But for a good director, the movie was lost. Which is a damn shame when Don Cheadle's leading your film.
Traitor has so much going for it — decent story, great cast, terrific production values — it's almost criminal that its virtues are undone by a first-time writer-director who neuters his own political thriller of any thrills.
Cheadle plays Samir Horn — a Sudanese-born U.S. operative and devout Muslim — who goes into deep cover to infiltrate an Islamic terrorist cell. Befriending one of its leaders (The Kite Runner's Said Taghmaoui), Samir struggles to prove himself to his enemies while preventing their plans for catastrophic violence. Unfortunately, his assignment requires him to facilitate the very carnage he's attempting to thwart. Worse, because his only outside connection is a CIA contractor named Carter (Jeff Daniels), he draws the attention of two FBI agents (Guy Pierce and Neal McDonough) who may, in their quest to bring him to justice, compromise his mission.
All the elements are in place for a terrific little thriller with a healthy dose of moral and political complexity. The original story, which was created by Steve Martin (yup, that Steve Martin), presents some ingenious and intelligent dilemmas for its heroes. Too bad the script from director Jeffrey Nachmanoff (who penned The Day After Tomorrow) is filled with inscrutably shallow characters and dreadfully uneven dialogue. Tragically, his direction is listless and unfocused, cribbing its mournful world music, political posturing, and globetrotting locales from better films like Syriana and the Bourne series. None of which hides the fact Nachmanoff is unable to establish the most important ingredient in any suspenser: a sense of urgency.

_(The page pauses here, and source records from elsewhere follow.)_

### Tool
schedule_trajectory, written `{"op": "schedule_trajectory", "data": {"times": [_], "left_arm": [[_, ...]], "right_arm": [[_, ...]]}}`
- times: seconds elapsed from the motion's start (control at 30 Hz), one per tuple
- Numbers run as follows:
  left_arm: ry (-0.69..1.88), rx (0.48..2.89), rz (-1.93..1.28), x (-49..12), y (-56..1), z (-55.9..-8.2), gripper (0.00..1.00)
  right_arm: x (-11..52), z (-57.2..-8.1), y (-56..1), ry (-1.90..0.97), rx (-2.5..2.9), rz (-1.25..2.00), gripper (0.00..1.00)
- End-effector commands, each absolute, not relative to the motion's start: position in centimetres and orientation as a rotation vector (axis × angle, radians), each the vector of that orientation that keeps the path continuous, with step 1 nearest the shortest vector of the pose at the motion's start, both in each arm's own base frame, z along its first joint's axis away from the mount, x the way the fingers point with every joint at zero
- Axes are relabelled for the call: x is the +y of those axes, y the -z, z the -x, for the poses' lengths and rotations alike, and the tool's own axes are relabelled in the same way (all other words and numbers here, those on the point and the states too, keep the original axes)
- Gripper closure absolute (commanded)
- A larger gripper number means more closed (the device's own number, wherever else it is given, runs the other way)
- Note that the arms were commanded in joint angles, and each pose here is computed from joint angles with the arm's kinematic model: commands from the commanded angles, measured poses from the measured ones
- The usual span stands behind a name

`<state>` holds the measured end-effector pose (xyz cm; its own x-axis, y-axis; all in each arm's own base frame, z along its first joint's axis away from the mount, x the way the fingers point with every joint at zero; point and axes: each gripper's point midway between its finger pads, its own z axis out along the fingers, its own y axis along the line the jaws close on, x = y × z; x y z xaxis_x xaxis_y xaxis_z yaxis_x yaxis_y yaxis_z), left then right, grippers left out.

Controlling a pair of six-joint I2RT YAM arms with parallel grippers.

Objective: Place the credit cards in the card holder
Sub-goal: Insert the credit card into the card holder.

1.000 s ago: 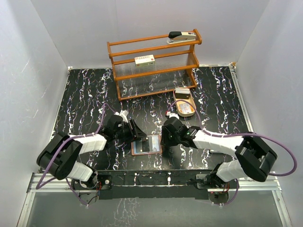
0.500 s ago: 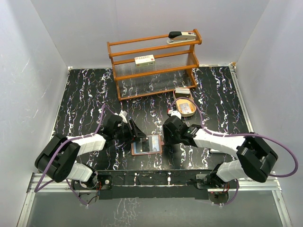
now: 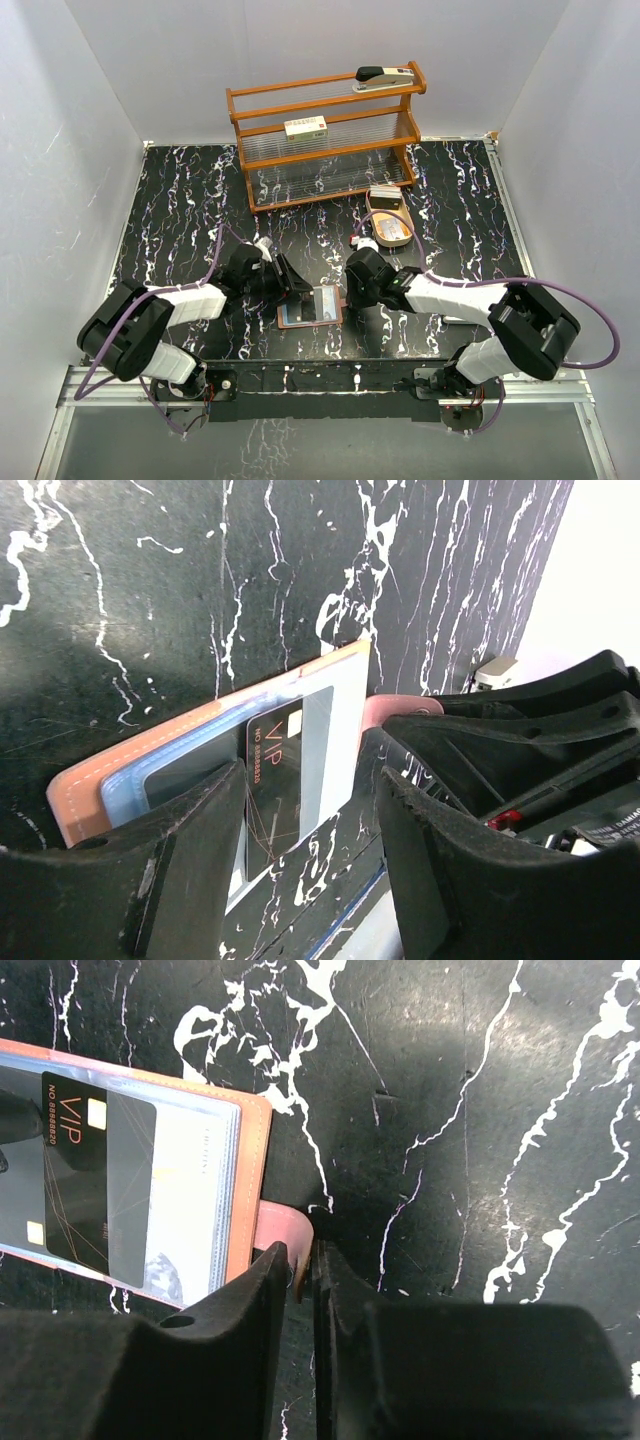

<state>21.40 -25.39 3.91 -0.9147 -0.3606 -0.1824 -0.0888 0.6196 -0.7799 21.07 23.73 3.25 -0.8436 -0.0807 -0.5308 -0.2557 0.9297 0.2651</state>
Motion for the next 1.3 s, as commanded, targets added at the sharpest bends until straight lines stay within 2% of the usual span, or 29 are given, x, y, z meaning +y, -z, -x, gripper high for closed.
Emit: {"op": "schedule_trajectory", "data": {"times": [0.0,0.2,0.5,0.93,1.27], "left_arm": [[1.165,2.607,0.382,-25.5,-2.4,-19.9,0.46],[1.22,2.614,0.383,-27.2,-2.5,-19.7,0.46],[1.276,2.621,0.31,-30.2,-4.1,-19.3,0.46],[1.068,2.63,0.309,-27.7,-5.2,-19.3,0.44],[1.169,2.643,0.324,-28.6,-5.4,-18.5,0.43]], "right_arm": [[25.1,-21.9,-3.8,-0.536,2.495,0.241,0.89],[25.2,-21.2,-3.4,-0.584,2.507,0.21,0.94],[25.0,-20.9,-3.5,-0.6,2.504,0.166,0.98],[24.5,-20.6,-4.4,-0.614,2.488,0.136,1.0],[25.0,-20.2,-4.4,-0.687,2.461,0.143,1.0]]}}
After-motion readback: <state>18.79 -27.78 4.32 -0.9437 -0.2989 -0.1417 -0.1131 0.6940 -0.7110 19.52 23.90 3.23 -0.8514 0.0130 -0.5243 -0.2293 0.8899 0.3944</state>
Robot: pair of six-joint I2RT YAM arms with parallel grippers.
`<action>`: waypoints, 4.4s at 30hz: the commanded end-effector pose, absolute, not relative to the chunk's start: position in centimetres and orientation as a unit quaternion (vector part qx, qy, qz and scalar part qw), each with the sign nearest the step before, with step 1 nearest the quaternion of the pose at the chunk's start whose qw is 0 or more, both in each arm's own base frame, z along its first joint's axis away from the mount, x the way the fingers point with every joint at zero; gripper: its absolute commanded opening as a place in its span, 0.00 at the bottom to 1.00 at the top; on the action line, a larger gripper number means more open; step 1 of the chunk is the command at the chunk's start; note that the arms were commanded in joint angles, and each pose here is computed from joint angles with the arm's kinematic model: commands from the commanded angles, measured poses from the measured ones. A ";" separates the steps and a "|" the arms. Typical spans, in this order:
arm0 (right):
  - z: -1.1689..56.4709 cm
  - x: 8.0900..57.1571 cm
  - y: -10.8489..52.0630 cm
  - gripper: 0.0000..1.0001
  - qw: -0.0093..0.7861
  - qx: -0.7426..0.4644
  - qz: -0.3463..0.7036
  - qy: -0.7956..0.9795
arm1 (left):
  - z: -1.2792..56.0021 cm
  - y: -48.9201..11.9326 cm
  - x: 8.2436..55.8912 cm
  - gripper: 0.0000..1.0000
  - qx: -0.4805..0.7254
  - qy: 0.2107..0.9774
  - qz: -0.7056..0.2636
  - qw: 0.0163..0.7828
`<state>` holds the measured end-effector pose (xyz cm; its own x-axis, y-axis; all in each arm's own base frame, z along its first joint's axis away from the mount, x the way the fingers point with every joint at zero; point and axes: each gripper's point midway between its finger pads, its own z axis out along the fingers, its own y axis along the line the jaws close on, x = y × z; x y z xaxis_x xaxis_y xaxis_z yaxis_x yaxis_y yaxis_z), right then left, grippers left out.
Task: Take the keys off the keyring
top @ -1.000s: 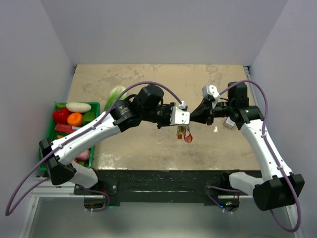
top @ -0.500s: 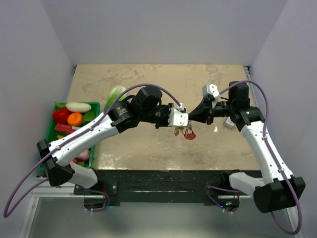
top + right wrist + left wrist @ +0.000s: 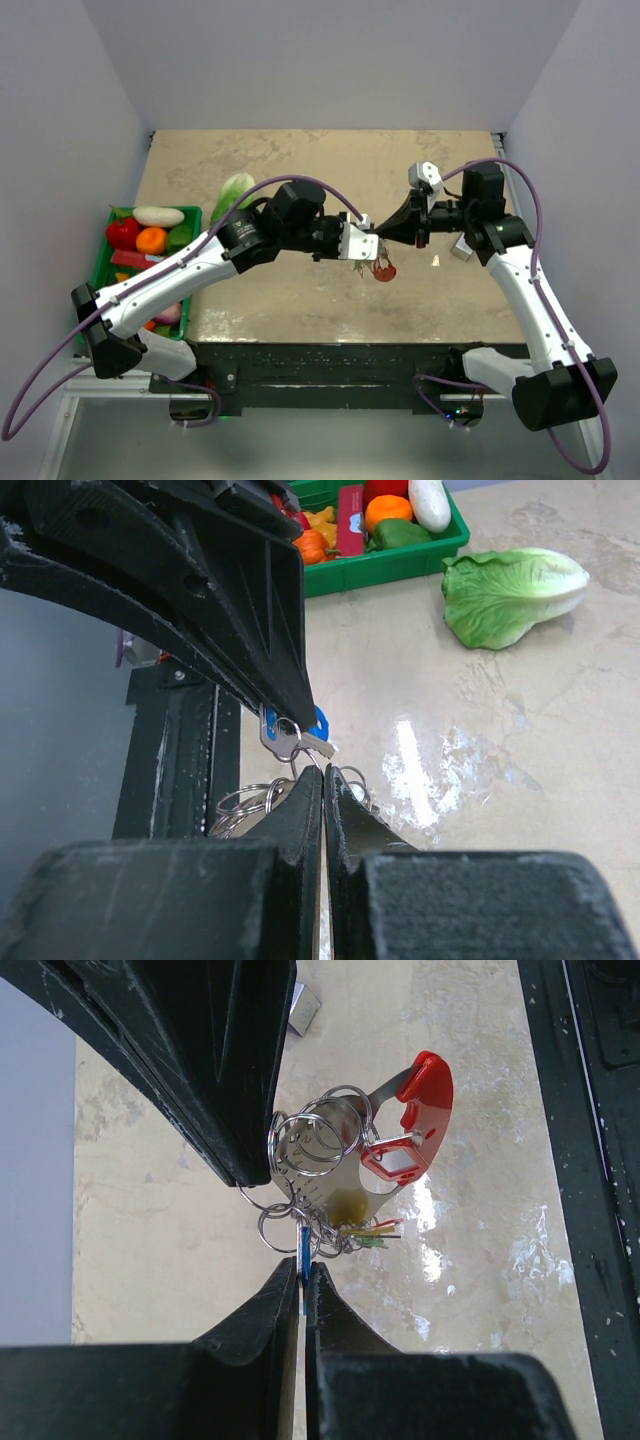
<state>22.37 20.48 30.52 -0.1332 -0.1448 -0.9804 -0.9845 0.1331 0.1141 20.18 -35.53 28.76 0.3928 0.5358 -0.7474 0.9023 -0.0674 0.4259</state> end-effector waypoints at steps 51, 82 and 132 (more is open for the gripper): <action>31.6 25.3 18.8 0.00 0.513 -0.454 0.364 0.631 | 27.9 -34.2 21.7 0.00 0.688 0.551 -0.107 0.459; 29.4 25.2 19.1 0.00 0.500 -0.429 0.361 0.660 | 30.9 -33.4 25.9 0.00 0.651 0.540 0.106 0.524; 31.5 27.4 19.7 0.00 0.508 -0.312 0.447 0.667 | 29.8 -36.3 23.1 0.00 0.682 0.528 0.055 0.503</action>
<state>25.39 20.16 29.34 -0.3188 -0.0455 -0.9467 -0.8867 0.3672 0.2809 23.70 -35.84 28.65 0.4217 0.7928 -0.4400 0.6636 0.0608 0.7456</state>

This is probably because Traitor is unsure of what it wants to be. Is it a character-based political drama or plot-driven thriller? You get the sense in Traitor's early (and better) going that Nachmanoff wanted to challenge our ideas about what defines a hero or makes a villain. There's an ambiguity about Samir's early choices that in better hands — say, a '70s Sydney Pollack or Alan Pakula — it could've really left us guessing his motives. He's a potentially intriguing protagonist that, unfortunately, is too restrained and enigmatic to connect with. Cheadle, an excellent actor, gives him thoughtfulness and gravity but is failed by Nachmanoff's cardboard characterization and on-the-nose declarations.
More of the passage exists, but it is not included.